Joe Wright tauscht Korsett gegen Klimakollaps: Working Title verfilmt Tim Wintons ‘Juice’

Der ‘Atonement’-Regisseur wagt seinen ersten echten Ausflug in die spekulative Science-Fiction, Abi Morgan adaptiert Wintons Klassenkampf-Dystopie
Martha O'Hara

Working Title Films hat seinen Ruf auf den wohlausgestatteten Interieurs des britischen Kinos aufgebaut: den romantischen Komödien, den Prestige-Biopics, den Kostüm-Literaturverfilmungen, zugeschnitten auf die Award-Saison. Joe Wright eine verbrannte, vom Klassenkampf zerfurchte Klimadystopie anzuvertrauen, ist ein bewusster Schritt weg von diesem Terrain — und für Wright vielleicht der kühnste Genrewechsel einer Karriere, die nie stillgestanden hat.

Der zweifache BAFTA-Gewinner ist als Regisseur der Kinoadaption von ‘Juice’ vorgesehen, Tim Wintons postapokalyptischem Roman; Working Title hat sich die Rechte gesichert und Abi Morgan für das Drehbuch verpflichtet, wie Deadline zuerst berichtete. Morgan — für ‘The Hour’, ‘Shame’ und ‘The Iron Lady’ mit BAFTA und Emmy ausgezeichnet — hat ihre Laufbahn darauf gebaut, brisanten politischen Stoff in intime Figurenstudien zu verwandeln; genau die Spannung, von der Wintons Buch lebt.

2024 erschienen und für den Climate Fiction Prize nominiert, entwirft ‘Juice’ ein künftiges Australien, das die Hitze verflüssigt hat, in dem Überlebende sich monatelang unter der Erde verschanzen und die zivile Ordnung zu umherziehendem Banditentum verkommen ist. Der Roman legt seine Geschichte als Geständnis an: Ein namenloser Mann und ein Kind, von einem Fremden in einer verlassenen Mine gefangen, erkaufen sich ihr Überleben mit der Erzählung, wie er sich radikalisierte und einem geheimen Widerstand anschloss — beauftragt, die abgeschotteten Dynastien zu jagen, deren Emissionen die Katastrophe herbeiführten. Es ist eine Racheerzählung, die den Klimakollaps als Verbrechen mit namentlichen Tätern begreift, nicht als abstrakte Prognose.

Für Wright, dessen preisgekröntestes Werk von ‘Pride & Prejudice’ und ‘Atonement’ bis zum Churchill-Kammerspiel ‘Darkest Hour’ reicht, ist ‘Juice’ der erste echte Vorstoß in die spekulative Science-Fiction — im Anspruch näher an der stilisierten Action von ‘Hanna’ als an den Salons, die seinen Namen begründeten.
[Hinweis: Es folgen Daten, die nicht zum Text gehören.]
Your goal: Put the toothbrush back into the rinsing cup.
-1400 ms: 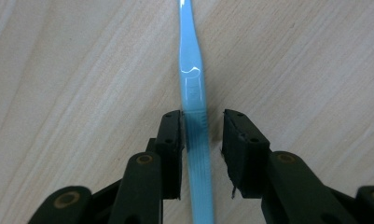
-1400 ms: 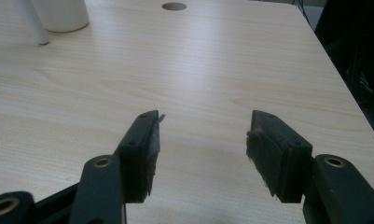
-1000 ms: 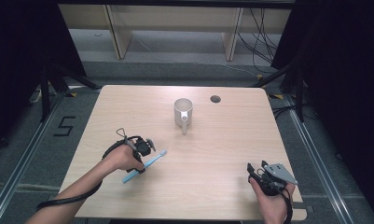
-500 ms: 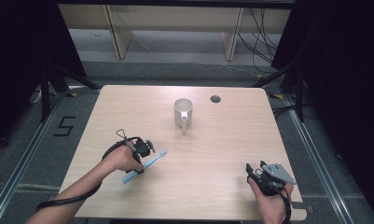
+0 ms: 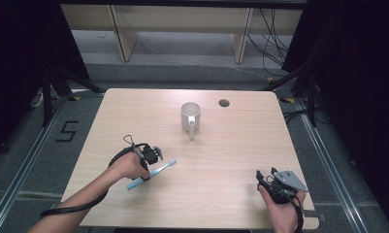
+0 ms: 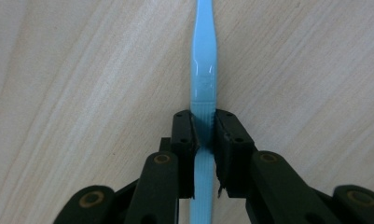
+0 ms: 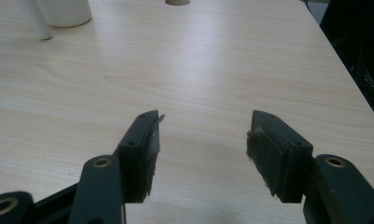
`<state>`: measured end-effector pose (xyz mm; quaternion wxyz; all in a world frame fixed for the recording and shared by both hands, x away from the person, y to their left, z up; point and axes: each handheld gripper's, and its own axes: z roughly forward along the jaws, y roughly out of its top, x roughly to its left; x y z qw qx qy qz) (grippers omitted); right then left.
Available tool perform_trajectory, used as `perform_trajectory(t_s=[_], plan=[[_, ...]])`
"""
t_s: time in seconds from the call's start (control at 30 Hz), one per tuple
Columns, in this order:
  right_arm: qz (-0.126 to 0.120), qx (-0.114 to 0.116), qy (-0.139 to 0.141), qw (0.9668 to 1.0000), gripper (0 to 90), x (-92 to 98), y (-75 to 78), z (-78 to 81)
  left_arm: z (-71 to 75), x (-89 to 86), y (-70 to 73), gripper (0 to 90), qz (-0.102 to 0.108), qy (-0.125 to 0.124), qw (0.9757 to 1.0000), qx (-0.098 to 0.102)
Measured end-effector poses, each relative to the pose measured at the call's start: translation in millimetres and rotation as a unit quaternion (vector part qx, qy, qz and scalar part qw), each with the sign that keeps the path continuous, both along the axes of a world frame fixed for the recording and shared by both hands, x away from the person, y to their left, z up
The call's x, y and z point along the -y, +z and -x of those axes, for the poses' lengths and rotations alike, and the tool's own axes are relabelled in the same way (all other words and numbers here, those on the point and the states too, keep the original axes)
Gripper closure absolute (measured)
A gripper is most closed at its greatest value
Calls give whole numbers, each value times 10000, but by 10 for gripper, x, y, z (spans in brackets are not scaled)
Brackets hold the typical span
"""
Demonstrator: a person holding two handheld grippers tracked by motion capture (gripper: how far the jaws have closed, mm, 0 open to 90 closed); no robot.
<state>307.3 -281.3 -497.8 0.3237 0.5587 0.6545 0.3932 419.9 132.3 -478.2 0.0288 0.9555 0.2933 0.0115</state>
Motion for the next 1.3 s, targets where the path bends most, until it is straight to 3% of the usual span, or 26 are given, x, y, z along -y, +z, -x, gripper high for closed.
perform_trajectory(t_s=[0.2, 0.23, 0.27, 0.67, 1.03, 1.1, 1.23, 1.3], plan=[[-1, 76, -13, 10000, 441, 1, -14, -7, 3, -5, 0, 783, 24, 6, 10000, 13], [135, 98, 53, 9998, 441, 24, -5, -10, 3, -11, 1, 784, 27, 4, 10000, -18], [68, 109, 55, 9999, 441, 13, -15, -17, 3, -14, 1, 784, 37, 11, 10000, -22], [57, -25, 78, 9999, 440, 13, -10, -7, 4, -74, 12, 786, 101, -53, 9999, -13], [98, 15, 35, 9999, 440, 6, -7, -5, 22, -158, 132, 786, 434, -17, 9988, 208], [89, -1, 34, 10000, 441, 2, -9, -4, 34, -166, 145, 786, 576, 49, 9979, 301], [60, 100, 42, 9999, 441, -3, -28, -18, 46, -184, 192, 787, 655, 49, 9971, 396], [89, 18, 36, 10000, 441, -1, -16, -4, 49, -189, 206, 787, 649, 32, 9970, 411]])
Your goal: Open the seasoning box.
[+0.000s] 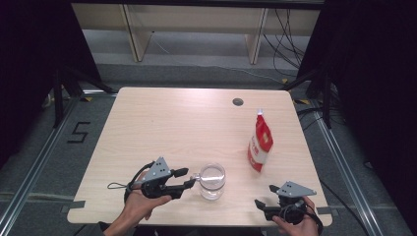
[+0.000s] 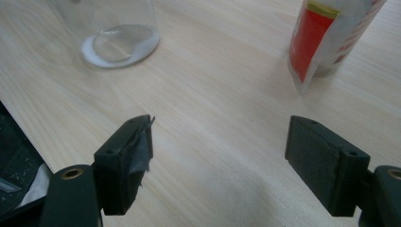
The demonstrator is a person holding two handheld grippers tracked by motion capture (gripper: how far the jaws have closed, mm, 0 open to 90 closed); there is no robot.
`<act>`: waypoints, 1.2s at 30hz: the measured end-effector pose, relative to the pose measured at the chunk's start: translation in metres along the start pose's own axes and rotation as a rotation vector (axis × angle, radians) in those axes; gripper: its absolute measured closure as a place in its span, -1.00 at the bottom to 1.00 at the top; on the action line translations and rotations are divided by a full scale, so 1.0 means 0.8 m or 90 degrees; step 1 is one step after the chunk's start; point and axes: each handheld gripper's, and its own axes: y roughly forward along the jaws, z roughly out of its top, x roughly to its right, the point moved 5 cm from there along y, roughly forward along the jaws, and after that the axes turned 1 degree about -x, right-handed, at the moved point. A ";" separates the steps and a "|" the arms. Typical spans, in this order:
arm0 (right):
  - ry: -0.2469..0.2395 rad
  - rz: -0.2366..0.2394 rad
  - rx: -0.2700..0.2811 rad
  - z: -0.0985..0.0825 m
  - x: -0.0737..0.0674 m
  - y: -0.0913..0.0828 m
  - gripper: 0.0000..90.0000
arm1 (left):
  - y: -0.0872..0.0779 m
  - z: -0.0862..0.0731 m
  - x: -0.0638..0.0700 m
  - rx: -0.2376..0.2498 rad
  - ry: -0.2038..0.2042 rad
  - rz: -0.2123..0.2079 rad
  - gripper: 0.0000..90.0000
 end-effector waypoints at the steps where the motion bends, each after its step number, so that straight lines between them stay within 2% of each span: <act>1: -0.030 -0.005 0.016 0.002 0.005 0.001 -0.45 | -0.001 0.002 0.000 0.004 -0.001 0.004 0.32; 3: -0.006 0.000 0.005 0.002 0.001 -0.001 -0.45 | -0.002 0.004 -0.001 0.004 0.013 0.008 0.49; 4: -0.014 0.002 0.010 0.003 0.002 0.000 -0.45 | -0.002 0.006 -0.003 0.005 0.022 0.011 0.54; 5: -0.035 -0.003 0.022 0.005 0.005 0.001 -0.45 | -0.002 0.006 -0.003 0.005 0.022 0.011 0.60; 6: -0.039 -0.002 0.023 0.006 0.003 0.001 -0.45 | 0.000 0.007 -0.003 0.008 0.019 0.013 0.67; 8: -0.038 -0.001 0.021 0.006 0.002 0.002 -0.44 | 0.002 0.008 -0.004 0.005 0.019 0.022 0.77; 9: -0.019 0.004 0.013 0.005 -0.001 0.001 -0.44 | 0.002 0.008 -0.004 0.005 0.019 0.022 0.81; 10: -0.029 0.005 0.016 0.006 0.000 0.002 -0.42 | 0.005 0.010 -0.005 0.007 0.016 0.025 0.86; 11: -0.022 0.016 0.017 0.006 -0.002 0.002 -0.40 | 0.008 0.009 -0.006 0.009 0.024 0.019 0.88; 13: -0.031 0.004 0.020 0.007 0.000 0.002 -0.37 | 0.010 0.008 -0.005 -0.002 0.022 0.030 0.93; 14: -0.036 0.002 0.023 0.008 0.000 0.002 -0.37 | 0.012 0.008 -0.006 0.001 0.036 0.021 0.96; 15: -0.035 0.002 0.023 0.008 0.000 0.002 -0.37 | 0.012 0.007 -0.005 -0.005 0.035 0.026 0.97; 16: -0.034 0.003 0.024 0.009 0.000 0.002 -0.37 | 0.014 0.007 -0.003 0.000 0.017 0.026 0.98; 17: -0.034 0.003 0.024 0.009 0.000 0.002 -0.37 | 0.014 0.007 -0.003 0.000 0.017 0.026 0.98; 18: -0.017 0.012 0.024 0.009 -0.004 0.002 -0.37 | 0.015 0.008 -0.004 -0.005 0.032 0.029 0.98; 19: -0.019 0.005 0.026 0.009 -0.004 0.001 -0.36 | 0.016 0.007 -0.004 -0.006 0.034 0.025 0.98; 20: -0.033 0.012 0.029 0.010 -0.004 0.001 -0.35 | 0.017 0.007 -0.004 -0.006 0.033 0.024 0.98; 21: -0.033 0.012 0.029 0.010 -0.004 0.001 -0.35 | 0.017 0.007 -0.004 -0.006 0.033 0.024 0.98; 22: -0.041 0.000 0.039 0.013 -0.003 0.000 -0.34 | 0.018 0.007 -0.003 -0.005 0.037 0.024 0.99; 23: -0.042 0.001 0.039 0.013 -0.003 0.000 -0.32 | 0.019 0.006 -0.002 -0.006 0.029 0.027 0.98; 27: -0.037 0.012 0.046 0.015 -0.006 0.001 -0.29 | 0.019 0.006 -0.002 -0.006 0.027 0.027 0.98; 28: -0.042 0.003 0.052 0.018 -0.006 0.000 -0.29 | 0.019 0.007 -0.003 -0.007 0.033 0.026 0.98; 29: -0.051 0.013 0.052 0.019 -0.006 0.001 -0.29 | 0.019 0.007 -0.003 -0.006 0.033 0.026 0.98; 30: -0.047 0.005 0.051 0.019 -0.006 0.001 -0.28 | 0.019 0.006 -0.002 -0.006 0.031 0.026 0.98; 31: -0.030 0.009 0.045 0.019 -0.009 0.001 -0.26 | 0.019 0.006 -0.002 -0.007 0.027 0.027 0.98; 32: -0.050 0.004 0.061 0.023 -0.008 0.002 -0.21 | 0.019 0.006 -0.002 -0.007 0.028 0.028 0.98; 33: -0.032 0.015 0.055 0.023 -0.012 0.002 -0.17 | 0.019 0.006 -0.002 -0.007 0.027 0.028 0.98; 34: -0.054 0.025 0.064 0.026 -0.012 0.003 -0.13 | 0.019 0.006 -0.002 -0.007 0.028 0.028 0.98; 36: -0.056 0.014 0.070 0.030 -0.015 0.002 -0.08 | 0.019 0.006 -0.002 -0.007 0.029 0.028 0.98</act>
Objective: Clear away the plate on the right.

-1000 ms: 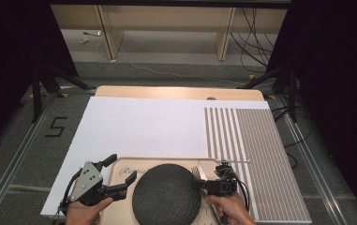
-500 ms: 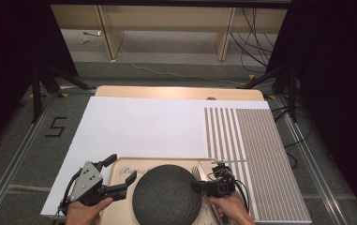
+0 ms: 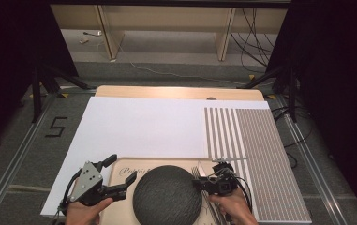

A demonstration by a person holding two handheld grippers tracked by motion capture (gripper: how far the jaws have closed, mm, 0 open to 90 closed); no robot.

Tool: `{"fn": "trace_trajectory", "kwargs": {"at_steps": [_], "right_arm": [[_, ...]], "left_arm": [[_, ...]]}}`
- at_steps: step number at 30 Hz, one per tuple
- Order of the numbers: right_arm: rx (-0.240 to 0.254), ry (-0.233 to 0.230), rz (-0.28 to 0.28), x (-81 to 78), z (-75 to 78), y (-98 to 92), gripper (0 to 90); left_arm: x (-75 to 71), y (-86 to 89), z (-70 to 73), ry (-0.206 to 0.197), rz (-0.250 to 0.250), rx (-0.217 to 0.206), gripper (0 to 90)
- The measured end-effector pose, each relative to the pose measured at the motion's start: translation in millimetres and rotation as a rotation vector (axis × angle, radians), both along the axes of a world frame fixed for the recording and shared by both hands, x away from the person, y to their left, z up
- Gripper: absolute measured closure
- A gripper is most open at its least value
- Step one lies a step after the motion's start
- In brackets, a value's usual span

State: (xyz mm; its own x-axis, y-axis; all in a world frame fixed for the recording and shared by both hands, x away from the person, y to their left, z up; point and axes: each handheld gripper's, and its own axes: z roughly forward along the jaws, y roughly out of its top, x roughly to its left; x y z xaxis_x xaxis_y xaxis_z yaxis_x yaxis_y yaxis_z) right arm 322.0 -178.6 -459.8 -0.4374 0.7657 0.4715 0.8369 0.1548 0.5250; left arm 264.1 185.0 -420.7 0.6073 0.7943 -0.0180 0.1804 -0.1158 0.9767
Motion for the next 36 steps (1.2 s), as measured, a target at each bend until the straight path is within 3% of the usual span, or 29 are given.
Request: {"fn": "trace_trajectory", "kwargs": {"at_steps": [5, 12, 14, 21, 29, 36], "right_arm": [[0.013, -0.026, -0.008, 1.1, 5.0, -3.0, 55.3], [0.007, -0.102, 0.004, -0.3, 15.4, -6.1, 45.0], [0.001, -0.155, 0.013, -1.3, 20.4, -7.0, 41.2], [0.008, -0.234, 0.029, -2.8, 29.5, -10.3, 32.5], [0.023, -0.322, 0.039, -5.9, 39.2, -15.2, 26.8], [0.037, -0.367, 0.038, -9.9, 46.8, -20.2, 23.6]], "left_arm": [[0.0, -0.3, -0.2, 0.002, -0.003, 0.001, 16.7], [0.0, -0.3, -0.1, 0.002, -0.003, -0.001, 16.6], [0.0, -0.3, -0.2, 0.002, -0.003, 0.001, 16.6], [0.0, -0.4, -0.2, 0.004, -0.004, -0.001, 16.5], [-0.1, -0.5, -0.4, 0.005, -0.006, 0.001, 16.4], [0.2, -0.5, -0.4, 0.005, -0.007, 0.002, 16.2]]}}
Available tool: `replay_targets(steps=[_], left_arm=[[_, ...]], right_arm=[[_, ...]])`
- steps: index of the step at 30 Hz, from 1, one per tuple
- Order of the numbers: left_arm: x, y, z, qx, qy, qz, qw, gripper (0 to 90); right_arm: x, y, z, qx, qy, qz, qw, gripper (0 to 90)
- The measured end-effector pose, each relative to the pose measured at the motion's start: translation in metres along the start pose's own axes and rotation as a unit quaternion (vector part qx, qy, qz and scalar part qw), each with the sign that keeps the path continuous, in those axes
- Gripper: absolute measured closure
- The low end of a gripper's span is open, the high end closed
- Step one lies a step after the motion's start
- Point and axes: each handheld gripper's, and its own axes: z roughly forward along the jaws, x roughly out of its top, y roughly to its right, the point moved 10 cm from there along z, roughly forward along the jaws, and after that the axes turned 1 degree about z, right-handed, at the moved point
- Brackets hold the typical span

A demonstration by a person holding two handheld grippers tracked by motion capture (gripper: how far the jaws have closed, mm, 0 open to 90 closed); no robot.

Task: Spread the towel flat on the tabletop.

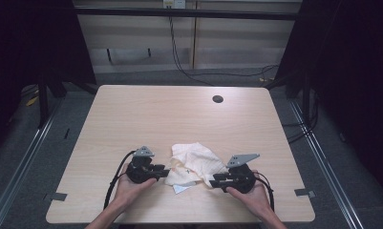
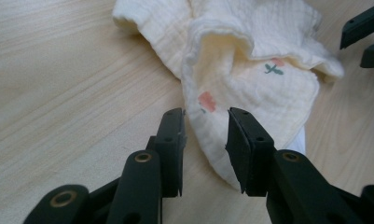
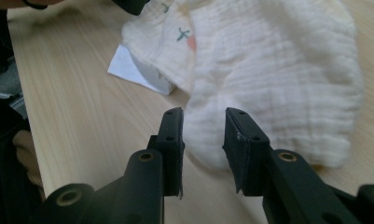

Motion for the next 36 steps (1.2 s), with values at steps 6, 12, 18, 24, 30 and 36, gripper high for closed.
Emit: replay_targets(steps=[6, 12, 18, 24, 30, 36], left_arm=[[-0.004, 0.004, 0.008, -0.007, -0.012, 0.023, 0.9996, 88.2], [-0.002, 0.007, 0.005, -0.026, -0.004, 0.023, 0.9994, 89.4], [0.007, 0.004, -0.008, -0.028, 0.022, 0.016, 0.9992, 89.5], [0.009, 0.001, -0.015, -0.029, 0.029, 0.024, 0.9989, 89.5], [0.007, 0.0, -0.012, -0.027, 0.022, 0.027, 0.999, 89.4], [0.006, -0.001, -0.012, -0.029, 0.02, 0.022, 0.9991, 89.3]], right_arm=[[-0.006, -0.001, 0.006, 0.003, 0.01, -0.013, 0.9999, 64.1], [-0.009, -0.002, 0.019, -0.011, -0.004, -0.036, 0.9993, 58.2], [-0.002, -0.001, 0.011, 0.004, 0.013, -0.019, 0.9997, 84.1], [0.007, 0.013, -0.006, 0.013, 0.044, 0.017, 0.9988, 84.3], [-0.001, 0.041, -0.006, -0.008, 0.038, 0.05, 0.998, 82.5], [-0.011, 0.047, 0.0, -0.031, 0.021, 0.051, 0.998, 71.9]])
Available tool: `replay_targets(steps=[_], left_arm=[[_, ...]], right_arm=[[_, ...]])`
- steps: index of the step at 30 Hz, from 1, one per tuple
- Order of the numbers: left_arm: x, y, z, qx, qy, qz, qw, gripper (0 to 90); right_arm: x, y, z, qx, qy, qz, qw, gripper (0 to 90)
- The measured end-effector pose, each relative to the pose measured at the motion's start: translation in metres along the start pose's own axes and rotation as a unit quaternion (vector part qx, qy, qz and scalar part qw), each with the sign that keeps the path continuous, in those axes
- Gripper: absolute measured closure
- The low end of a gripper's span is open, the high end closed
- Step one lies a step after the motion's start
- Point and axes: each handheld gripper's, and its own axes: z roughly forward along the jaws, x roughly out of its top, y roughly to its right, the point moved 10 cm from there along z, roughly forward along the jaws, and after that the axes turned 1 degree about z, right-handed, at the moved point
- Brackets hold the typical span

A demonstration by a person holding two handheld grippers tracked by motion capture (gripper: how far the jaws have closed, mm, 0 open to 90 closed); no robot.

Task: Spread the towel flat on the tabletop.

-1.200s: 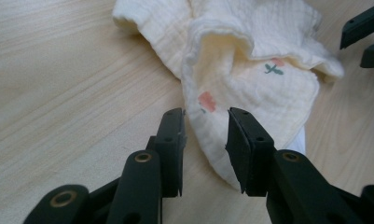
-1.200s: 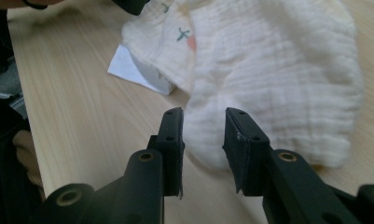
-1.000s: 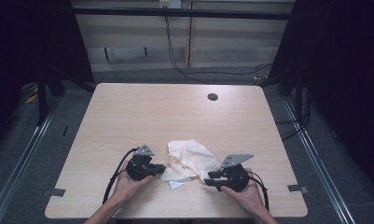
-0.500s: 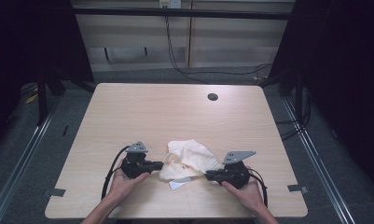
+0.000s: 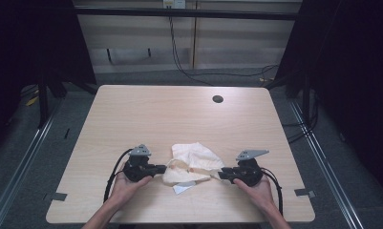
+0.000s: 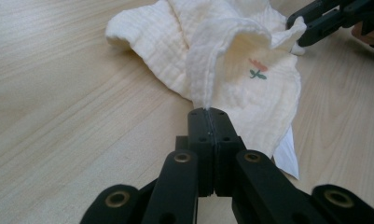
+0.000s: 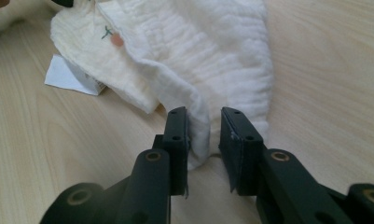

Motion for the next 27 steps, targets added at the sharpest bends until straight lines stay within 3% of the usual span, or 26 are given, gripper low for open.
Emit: replay_targets(steps=[2, 3, 5, 9, 11, 12, 15, 18, 21, 27], left_arm=[[0.0, -0.001, 0.0, 0.001, 0.0, -0.001, 1.0, 89.3], [-0.001, -0.001, 0.0, 0.001, 0.001, -0.004, 1.0, 89.3], [-0.001, -0.002, 0.0, 0.001, 0.001, -0.005, 1.0, 89.3], [-0.001, -0.002, 0.0, 0.0, 0.001, -0.006, 1.0, 89.2], [0.0, -0.002, 0.0, -0.001, 0.003, -0.008, 1.0, 89.1], [0.0, -0.003, -0.001, 0.0, 0.004, -0.008, 1.0, 89.1], [0.001, -0.004, -0.001, -0.002, 0.005, -0.012, 0.9999, 89.2], [0.002, -0.006, 0.0, -0.001, 0.005, -0.013, 0.9999, 89.2], [0.006, -0.007, 0.003, -0.004, 0.006, -0.009, 0.9999, 89.3], [0.005, -0.004, 0.004, -0.009, 0.002, -0.004, 1.0, 89.3]], right_arm=[[-0.001, 0.0, 0.0, 0.0, 0.001, 0.001, 1.0, 70.2], [0.0, -0.002, 0.001, -0.002, 0.004, -0.013, 0.9999, 63.7], [-0.001, -0.003, 0.002, -0.007, 0.0, -0.02, 0.9998, 59.0], [-0.002, -0.006, 0.004, -0.02, 0.001, -0.035, 0.9992, 56.5], [-0.002, -0.007, 0.004, -0.025, 0.001, -0.039, 0.9989, 59.2], [0.0, -0.004, 0.002, -0.029, 0.009, -0.038, 0.9988, 67.5], [0.008, -0.004, -0.004, -0.026, 0.032, -0.032, 0.9986, 75.4], [0.012, -0.002, -0.008, -0.024, 0.044, -0.027, 0.9984, 77.0], [0.017, 0.001, -0.016, -0.006, 0.063, 0.002, 0.998, 80.1], [0.019, 0.003, -0.02, 0.0, 0.073, 0.012, 0.9973, 75.4]])
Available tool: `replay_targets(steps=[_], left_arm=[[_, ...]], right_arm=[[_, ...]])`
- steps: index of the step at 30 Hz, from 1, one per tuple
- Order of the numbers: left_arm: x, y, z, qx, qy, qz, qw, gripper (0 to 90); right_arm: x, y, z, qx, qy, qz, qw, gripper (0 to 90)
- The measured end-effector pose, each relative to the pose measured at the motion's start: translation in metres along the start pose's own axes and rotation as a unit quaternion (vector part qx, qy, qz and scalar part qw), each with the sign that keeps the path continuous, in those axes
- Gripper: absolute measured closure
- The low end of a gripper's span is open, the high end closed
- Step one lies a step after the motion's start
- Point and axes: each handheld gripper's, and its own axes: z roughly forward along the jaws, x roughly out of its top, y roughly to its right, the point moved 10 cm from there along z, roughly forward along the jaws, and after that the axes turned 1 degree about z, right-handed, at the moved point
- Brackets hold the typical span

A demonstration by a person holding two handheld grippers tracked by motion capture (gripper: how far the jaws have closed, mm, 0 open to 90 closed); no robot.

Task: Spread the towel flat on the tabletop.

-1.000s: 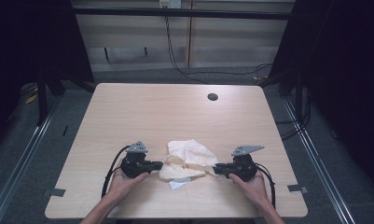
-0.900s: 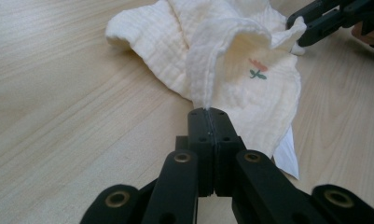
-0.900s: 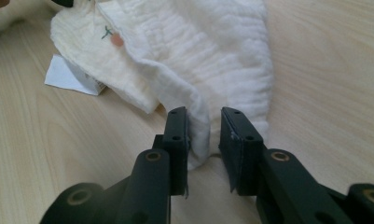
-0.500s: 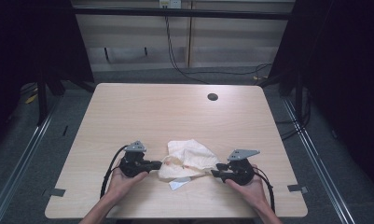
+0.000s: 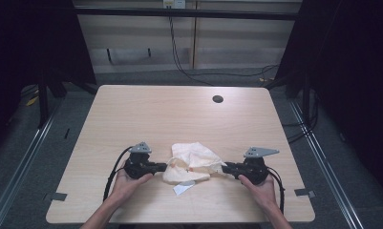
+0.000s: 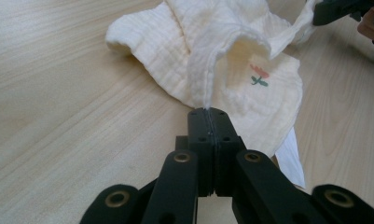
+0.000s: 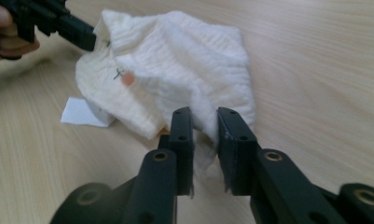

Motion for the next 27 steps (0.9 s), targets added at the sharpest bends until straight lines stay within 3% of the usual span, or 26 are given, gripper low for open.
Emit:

Zugleich führt es ihn wieder mit Working Title zusammen, der Firma hinter ‘Darkest Hour’ und ‘Anna Karenina’, auf weit riskanterem kommerziellem Boden: ein harter, in der Zukunft angesiedelter Thriller ohne Franchise-Gerüst und mit ausgeprägt literarischem Stammbaum.

Der Schritt fällt in eine Zeit wachsenden Appetits auf prestigeträchtige spekulative Science-Fiction, in der Filmemacher, die eher für Zurückhaltung als für Spektakel bekannt sind, zunehmend die größten Wagnisse des Genres anvertraut bekommen. Winton, einer der meistausgezeichneten Romanciers Australiens, überlässt sein Werk nur selten der Leinwand, was den Einsatz erhöht, den Ton seines düstersten Buches zu treffen. Besetzung, Budget und Drehbeginn wurden nicht bekannt gegeben.

Ob Wright die haptische, handgemachte Schönheit seiner Historienfilme in eine sonnenverbrannte Ödnis tragen kann, ist die Wette, die Working Title eingeht — eine Kostümfilm-Sensibilität, ausnahmsweise gerichtet auf das Ende der Welt.